Give those calls time to happen. A few hours is usually enough. Only after that should anyone in the family post publicly. If you are not sure whether someone has been told, assume they have not and call them yourself.

What to Include in a Facebook Death Announcement

A good post is short. It answers the questions people will have without forcing them to ask. Include:

  • The person's full name, and the name most people knew them by if different
  • Your relationship to them, so readers know who is writing
  • The date they died, and the city or state if that helps context
  • A single line about who they were, not a full obituary, just a sentence
  • Service information if you have it, or a note that details will follow
  • How the family prefers to be contacted, or a request for privacy

You do not need to explain how they died. You do not need to include medical details. Friends who want to know more will reach out privately.

Sample Posts by Relationship

Use these as starting points. Change the names and details to fit your family.

For a parent

It is with a heavy heart that I share my father, James Patrick Doyle, passed away peacefully on April 12, 2026, surrounded by his family. He was 78. Dad was a steady, funny, generous man, and we are devastated. Service details will be shared in the next few days. Please hold our family in your thoughts.

For a spouse

My husband, David Alan Morris, died on April 10, 2026, after a short illness. We were married for 34 years. I am not ready to say much more yet. A memorial service is being planned and I will share the details soon. Thank you for loving him too.

For a sibling

My brother, Michael Joseph Reyes, passed away on April 9, 2026, at the age of 46. Mike was the best brother I could have asked for and the funniest person in any room. Our family is heartbroken. We will share service information once it is finalized. Please keep his wife and kids in your prayers.

For a friend

I lost one of my best friends today. Karen Whitmore died on April 11, 2026. We met in college and stayed close for 25 years. If you knew Karen, you know exactly how rare she was. I am sharing this with her family's blessing.
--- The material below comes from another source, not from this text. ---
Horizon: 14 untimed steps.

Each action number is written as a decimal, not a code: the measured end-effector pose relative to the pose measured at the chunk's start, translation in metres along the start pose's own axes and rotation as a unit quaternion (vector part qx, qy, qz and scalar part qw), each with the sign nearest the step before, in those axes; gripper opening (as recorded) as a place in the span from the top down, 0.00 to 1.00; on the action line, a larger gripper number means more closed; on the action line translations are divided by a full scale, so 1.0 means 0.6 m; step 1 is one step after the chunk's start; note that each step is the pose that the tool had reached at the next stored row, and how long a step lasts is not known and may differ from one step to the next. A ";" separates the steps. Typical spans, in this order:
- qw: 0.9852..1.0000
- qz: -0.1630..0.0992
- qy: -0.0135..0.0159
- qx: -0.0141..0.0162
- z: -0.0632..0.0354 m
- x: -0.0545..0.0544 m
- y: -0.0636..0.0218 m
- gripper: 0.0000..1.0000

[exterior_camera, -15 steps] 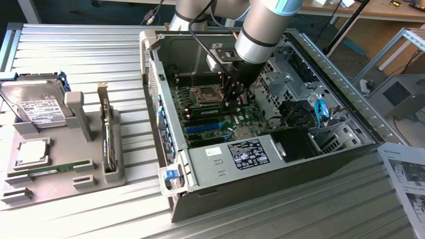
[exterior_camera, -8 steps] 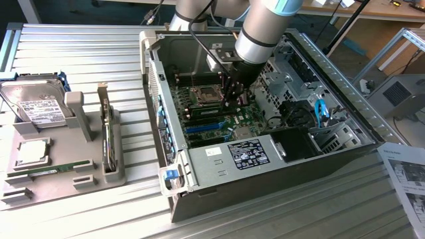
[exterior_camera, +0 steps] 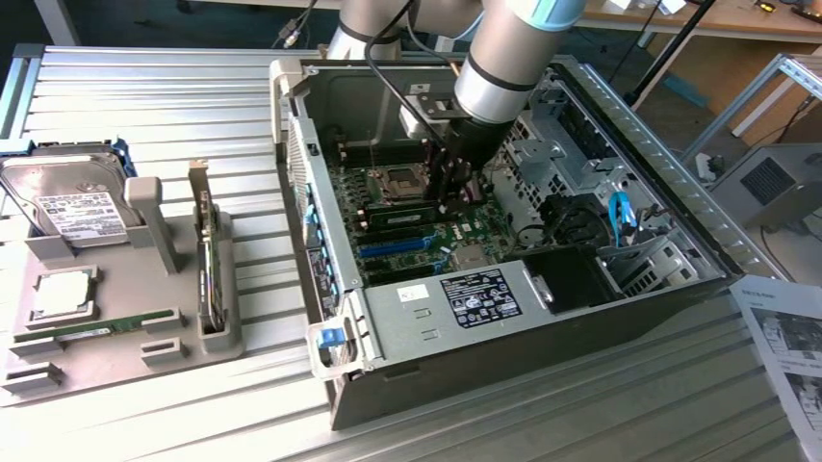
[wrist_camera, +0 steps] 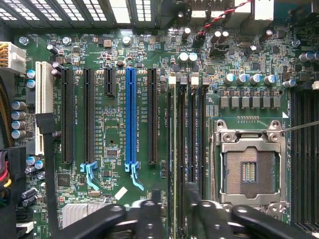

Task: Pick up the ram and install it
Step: 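Insert the ram into the slot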

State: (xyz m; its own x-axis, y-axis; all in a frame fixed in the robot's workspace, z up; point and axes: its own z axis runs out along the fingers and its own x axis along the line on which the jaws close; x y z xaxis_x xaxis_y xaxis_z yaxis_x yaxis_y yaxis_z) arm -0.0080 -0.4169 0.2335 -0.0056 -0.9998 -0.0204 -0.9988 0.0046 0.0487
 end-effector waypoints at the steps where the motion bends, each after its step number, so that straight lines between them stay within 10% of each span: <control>1: 1.000 0.000 0.000 0.000 0.000 0.000 0.000 0.63; 14: 1.000 0.000 0.001 0.000 -0.015 0.000 0.001 0.56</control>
State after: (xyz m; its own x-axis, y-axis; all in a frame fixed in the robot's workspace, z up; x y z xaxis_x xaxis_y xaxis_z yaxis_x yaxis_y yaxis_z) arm -0.0080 -0.4168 0.2423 -0.0055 -0.9998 -0.0181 -0.9988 0.0047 0.0487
Service details will come from her sister in the coming days.

For a grandparent

My grandmother, Lucille Ferraro, passed away on April 13, 2026, at the age of 91. She was the heart of our family and the best cook any of us will ever know. We are sad, but we are also grateful for every Sunday dinner she ever made us sit through. A celebration of her life will be held next week. Details to follow.

What to Post for the Funeral or Memorial Service

Service information usually belongs in a second post a day or two after the announcement. That way friends who missed the first post still see it, and you have time to finalize arrangements. Include:

  • Date and start time, with time zone if friends are traveling
  • Full address of the funeral home, church, or gathering location
  • Any dress code the family has requested
  • Whether flowers are welcome, or where donations should be sent
  • A livestream link if the service will be broadcast online
  • A reception or gathering afterward, if family members are open to it

A memorial service for James Patrick Doyle will be held on Saturday, April 20, at 11:00 AM Eastern at St. Mary's Catholic Church, 412 Main Street, Springfield. A reception will follow in the parish hall. For those who cannot attend in person, a livestream will be available at the link in the comments. In lieu of flowers, the family asks that donations be made to the American Heart Association.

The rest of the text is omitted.